To look at Jane Anna Hawkins , you would never know what she had been through. The smiley, happy little girl—the youngest child of Simrall Pratt Hawkins and Peter Hawkins—began battling Neuroblastoma at just 2 months old.
Jane Anna's father, Peter, has hypertrophic cardiomyopathy (HCM)—a thickening of the heart muscle that can interfere with blood flowing away from the heart. Since two of Jane Anna's brothers have tested positive for the HCM gene, Jane Anna's pediatrician, Jane Jones, MD, referred the family to the Cardiology Department at Children's Hospital at Erlanger when she detected a heart murmur in the baby.
"Dr. Jones wanted to get a thorough baseline workup for Jane Anna from the cardiologists," Simrall remembers. "The tumor was found on a chest X-ray in the cardiology office."

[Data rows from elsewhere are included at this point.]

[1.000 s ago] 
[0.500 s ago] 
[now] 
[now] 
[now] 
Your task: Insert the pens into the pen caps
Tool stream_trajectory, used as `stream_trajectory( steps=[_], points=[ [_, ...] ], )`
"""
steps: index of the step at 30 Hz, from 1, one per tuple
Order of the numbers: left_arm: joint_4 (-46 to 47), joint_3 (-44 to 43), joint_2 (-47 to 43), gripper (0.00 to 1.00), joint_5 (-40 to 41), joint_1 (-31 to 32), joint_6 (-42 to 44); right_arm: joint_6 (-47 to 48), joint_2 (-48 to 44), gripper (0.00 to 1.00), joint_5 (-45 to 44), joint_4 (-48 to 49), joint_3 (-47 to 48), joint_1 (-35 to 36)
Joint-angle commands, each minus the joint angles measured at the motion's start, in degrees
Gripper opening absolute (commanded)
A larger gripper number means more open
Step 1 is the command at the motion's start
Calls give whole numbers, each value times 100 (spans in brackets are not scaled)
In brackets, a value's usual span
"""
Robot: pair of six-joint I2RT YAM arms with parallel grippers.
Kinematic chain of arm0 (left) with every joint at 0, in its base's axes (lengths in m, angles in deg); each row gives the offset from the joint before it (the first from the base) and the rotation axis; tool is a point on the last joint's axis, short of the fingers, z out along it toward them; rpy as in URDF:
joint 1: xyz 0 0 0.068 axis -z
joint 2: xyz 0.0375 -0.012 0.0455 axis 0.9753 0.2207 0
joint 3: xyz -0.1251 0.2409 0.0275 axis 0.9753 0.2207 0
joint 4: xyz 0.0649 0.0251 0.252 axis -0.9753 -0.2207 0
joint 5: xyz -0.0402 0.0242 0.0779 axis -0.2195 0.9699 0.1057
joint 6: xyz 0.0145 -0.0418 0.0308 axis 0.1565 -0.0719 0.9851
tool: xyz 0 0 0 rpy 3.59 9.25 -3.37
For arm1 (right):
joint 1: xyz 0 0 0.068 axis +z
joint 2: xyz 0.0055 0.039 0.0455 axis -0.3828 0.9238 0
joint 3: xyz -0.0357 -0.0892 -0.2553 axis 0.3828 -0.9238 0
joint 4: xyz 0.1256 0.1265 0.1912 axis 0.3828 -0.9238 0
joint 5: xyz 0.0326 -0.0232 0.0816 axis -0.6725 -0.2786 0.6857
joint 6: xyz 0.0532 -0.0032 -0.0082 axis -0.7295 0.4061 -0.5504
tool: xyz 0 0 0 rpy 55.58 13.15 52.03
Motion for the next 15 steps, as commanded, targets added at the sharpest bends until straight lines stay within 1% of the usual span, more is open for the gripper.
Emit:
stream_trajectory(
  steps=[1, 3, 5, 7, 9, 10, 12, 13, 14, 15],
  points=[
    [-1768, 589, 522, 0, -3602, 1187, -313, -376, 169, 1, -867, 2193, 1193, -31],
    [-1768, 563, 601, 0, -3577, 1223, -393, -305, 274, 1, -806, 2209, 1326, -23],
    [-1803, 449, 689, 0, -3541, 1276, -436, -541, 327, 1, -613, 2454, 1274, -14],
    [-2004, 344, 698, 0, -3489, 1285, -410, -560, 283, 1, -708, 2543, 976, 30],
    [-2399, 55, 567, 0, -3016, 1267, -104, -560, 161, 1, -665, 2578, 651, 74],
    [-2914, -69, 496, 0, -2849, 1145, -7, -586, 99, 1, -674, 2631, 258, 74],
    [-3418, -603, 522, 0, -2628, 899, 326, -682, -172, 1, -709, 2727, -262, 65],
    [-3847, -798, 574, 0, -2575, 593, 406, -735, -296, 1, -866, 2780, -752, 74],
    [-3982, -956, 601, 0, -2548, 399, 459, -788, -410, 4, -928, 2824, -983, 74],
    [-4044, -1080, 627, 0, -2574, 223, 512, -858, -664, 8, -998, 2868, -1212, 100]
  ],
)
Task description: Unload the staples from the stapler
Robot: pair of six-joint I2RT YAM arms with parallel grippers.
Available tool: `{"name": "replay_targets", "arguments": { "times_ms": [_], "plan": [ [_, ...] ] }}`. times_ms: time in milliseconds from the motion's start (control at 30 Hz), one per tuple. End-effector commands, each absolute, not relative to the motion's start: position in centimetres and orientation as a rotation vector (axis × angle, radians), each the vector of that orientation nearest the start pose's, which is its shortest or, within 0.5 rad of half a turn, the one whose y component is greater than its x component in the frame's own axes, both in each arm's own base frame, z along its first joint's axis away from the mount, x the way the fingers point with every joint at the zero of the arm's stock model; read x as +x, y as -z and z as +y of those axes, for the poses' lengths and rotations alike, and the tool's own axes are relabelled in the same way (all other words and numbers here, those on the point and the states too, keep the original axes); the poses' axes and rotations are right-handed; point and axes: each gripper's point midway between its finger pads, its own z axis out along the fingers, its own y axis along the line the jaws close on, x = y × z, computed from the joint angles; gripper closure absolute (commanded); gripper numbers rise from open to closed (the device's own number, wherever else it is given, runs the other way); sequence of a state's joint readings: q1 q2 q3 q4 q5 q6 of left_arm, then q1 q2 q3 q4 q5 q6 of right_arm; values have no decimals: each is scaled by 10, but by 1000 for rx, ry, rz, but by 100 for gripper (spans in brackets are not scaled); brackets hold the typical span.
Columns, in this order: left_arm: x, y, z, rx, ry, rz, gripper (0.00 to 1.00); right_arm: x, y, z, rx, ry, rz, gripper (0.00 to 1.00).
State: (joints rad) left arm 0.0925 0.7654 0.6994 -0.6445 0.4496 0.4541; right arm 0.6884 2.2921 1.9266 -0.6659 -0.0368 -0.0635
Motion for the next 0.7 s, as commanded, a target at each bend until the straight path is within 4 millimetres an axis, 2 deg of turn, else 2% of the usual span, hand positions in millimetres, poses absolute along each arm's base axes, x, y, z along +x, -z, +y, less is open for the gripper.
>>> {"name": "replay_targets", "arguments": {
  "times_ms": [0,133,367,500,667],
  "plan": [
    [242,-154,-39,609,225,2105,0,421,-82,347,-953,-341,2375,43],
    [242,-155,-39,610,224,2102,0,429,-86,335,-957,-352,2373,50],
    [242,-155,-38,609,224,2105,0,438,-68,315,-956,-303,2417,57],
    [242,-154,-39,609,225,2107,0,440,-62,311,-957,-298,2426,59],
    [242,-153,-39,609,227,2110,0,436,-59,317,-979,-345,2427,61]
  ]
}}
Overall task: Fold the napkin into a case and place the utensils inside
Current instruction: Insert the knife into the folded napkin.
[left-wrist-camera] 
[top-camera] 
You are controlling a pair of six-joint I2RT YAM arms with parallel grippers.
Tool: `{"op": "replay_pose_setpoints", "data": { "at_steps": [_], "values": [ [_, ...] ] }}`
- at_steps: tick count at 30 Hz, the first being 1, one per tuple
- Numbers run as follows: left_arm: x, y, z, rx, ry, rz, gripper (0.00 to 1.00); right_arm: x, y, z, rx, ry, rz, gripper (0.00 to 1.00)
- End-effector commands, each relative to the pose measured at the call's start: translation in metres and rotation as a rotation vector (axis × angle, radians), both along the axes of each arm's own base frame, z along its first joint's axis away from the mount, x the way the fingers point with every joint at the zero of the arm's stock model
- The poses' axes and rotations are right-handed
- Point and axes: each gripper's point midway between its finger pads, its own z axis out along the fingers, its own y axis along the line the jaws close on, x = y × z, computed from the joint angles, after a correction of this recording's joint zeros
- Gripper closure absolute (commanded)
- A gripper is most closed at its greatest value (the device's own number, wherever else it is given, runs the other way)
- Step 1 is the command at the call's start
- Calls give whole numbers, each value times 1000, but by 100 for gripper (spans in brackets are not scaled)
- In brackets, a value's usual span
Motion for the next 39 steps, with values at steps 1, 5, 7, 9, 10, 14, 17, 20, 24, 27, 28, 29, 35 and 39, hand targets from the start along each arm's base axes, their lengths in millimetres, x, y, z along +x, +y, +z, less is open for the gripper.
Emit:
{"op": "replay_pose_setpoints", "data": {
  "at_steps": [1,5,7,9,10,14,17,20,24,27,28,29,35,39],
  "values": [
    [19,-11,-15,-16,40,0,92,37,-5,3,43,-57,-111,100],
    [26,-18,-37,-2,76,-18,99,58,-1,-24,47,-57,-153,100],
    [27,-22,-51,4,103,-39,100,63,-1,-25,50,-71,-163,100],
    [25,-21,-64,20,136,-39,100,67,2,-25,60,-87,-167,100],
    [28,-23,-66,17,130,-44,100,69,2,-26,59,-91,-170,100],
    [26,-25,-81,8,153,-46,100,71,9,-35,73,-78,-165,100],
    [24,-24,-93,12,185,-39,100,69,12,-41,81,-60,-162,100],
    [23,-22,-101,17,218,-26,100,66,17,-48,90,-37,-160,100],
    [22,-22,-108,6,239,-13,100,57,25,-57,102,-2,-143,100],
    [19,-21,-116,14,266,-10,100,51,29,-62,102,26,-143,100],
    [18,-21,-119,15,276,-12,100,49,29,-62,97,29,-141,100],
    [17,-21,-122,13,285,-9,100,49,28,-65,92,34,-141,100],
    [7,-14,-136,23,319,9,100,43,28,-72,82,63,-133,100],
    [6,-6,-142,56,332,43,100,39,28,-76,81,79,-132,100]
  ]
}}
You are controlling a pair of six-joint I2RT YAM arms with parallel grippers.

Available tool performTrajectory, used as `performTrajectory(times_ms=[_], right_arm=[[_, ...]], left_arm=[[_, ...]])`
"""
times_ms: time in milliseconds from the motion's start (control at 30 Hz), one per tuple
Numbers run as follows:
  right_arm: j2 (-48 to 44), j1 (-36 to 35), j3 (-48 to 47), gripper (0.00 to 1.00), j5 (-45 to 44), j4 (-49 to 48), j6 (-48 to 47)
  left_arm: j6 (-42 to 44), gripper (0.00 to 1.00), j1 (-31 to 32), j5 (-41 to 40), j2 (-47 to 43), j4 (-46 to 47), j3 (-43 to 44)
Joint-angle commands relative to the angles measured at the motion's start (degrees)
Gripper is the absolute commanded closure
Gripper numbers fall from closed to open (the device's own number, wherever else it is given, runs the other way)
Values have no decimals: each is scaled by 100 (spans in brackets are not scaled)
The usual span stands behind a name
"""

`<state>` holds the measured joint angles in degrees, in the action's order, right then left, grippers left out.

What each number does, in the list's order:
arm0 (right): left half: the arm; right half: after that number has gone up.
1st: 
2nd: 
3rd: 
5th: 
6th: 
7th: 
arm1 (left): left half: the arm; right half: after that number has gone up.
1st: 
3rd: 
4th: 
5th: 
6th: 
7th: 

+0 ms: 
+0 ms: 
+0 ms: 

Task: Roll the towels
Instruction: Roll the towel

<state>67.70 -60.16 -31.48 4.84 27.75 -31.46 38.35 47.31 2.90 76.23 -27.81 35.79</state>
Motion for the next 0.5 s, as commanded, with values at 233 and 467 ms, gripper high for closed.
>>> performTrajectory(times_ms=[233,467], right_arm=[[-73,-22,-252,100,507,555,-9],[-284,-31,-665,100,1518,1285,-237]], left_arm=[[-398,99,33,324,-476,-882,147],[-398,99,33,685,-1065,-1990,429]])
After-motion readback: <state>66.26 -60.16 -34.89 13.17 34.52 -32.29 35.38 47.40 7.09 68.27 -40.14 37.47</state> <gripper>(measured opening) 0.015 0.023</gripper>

Doctors told the Hawkins family they thought the tumor was Neuroblastoma and ordered a computed tomography (CT) scan in the CT Ranch at Children's Hospital to get a better look. The Hawkins family was completely unaware at the time that the ranch was funded by Emily's Power for a Cure —an organization that would soon become very important to them.
When doctors diagnosed Jane Anna with low-risk, Stage I Neuroblastoma , Simrall's sister-in-law instantly introduced her via Facebook to her friends Wendy Ransom, President of Emily's Power for a Cure, and Mindy Sanders, whose son, Colin, had beaten Neuroblastoma several years ago.
"Words cannot describe the level of shock, fear, and sadness you initially experience when you learn your child has cancer," Simrall says. "Emily's Power for a Cure has been a tremendous help during this difficult time. It has made me feel not so powerless to this terrible disease, and it has given me strength and a voice for childhood cancer."
Jane Anna underwent surgery to remove the tumor a few months after her diagnosis. Since the cancer was so low risk, no chemo was necessary instead, the Hawkins were told that Jane Anna would only need follow-up CT scans to monitor the disease. Unfortunately, their happiness about having the tumor removed was short lived.
"Jane Anna's surgery was October 9, 2014, and our first follow-up scan post surgery was not clear," Simrall remembers. "The tumor came back in the same place, but it was bigger and pressing on the spinal cord area as well as a few liver lesions. Now, it is Stage III ."
Several months later, Jane Anna underwent chemo to shrink the tumor and the liver lesions, and she also had surgery to remove the remaining tumor. She has shown no evidence of disease since since 2015 and still has yearly scans with her doctor. Fortunately, she doesn't seem to have any side affects from her cancer treatment, but her mom often wonders if the yearly scans she gets will cause something will show up later in life. Jane Anna is currently living life as a happy seven year old who loves riding horses, gymnastics, soccer, and playing with her friends.
"Jane Anna is a warrior," says Simrall, who points out that her daughter has continued to smile throughout the entire process. "We can all learn a little something from this little fighter. I am proud to be her mom!"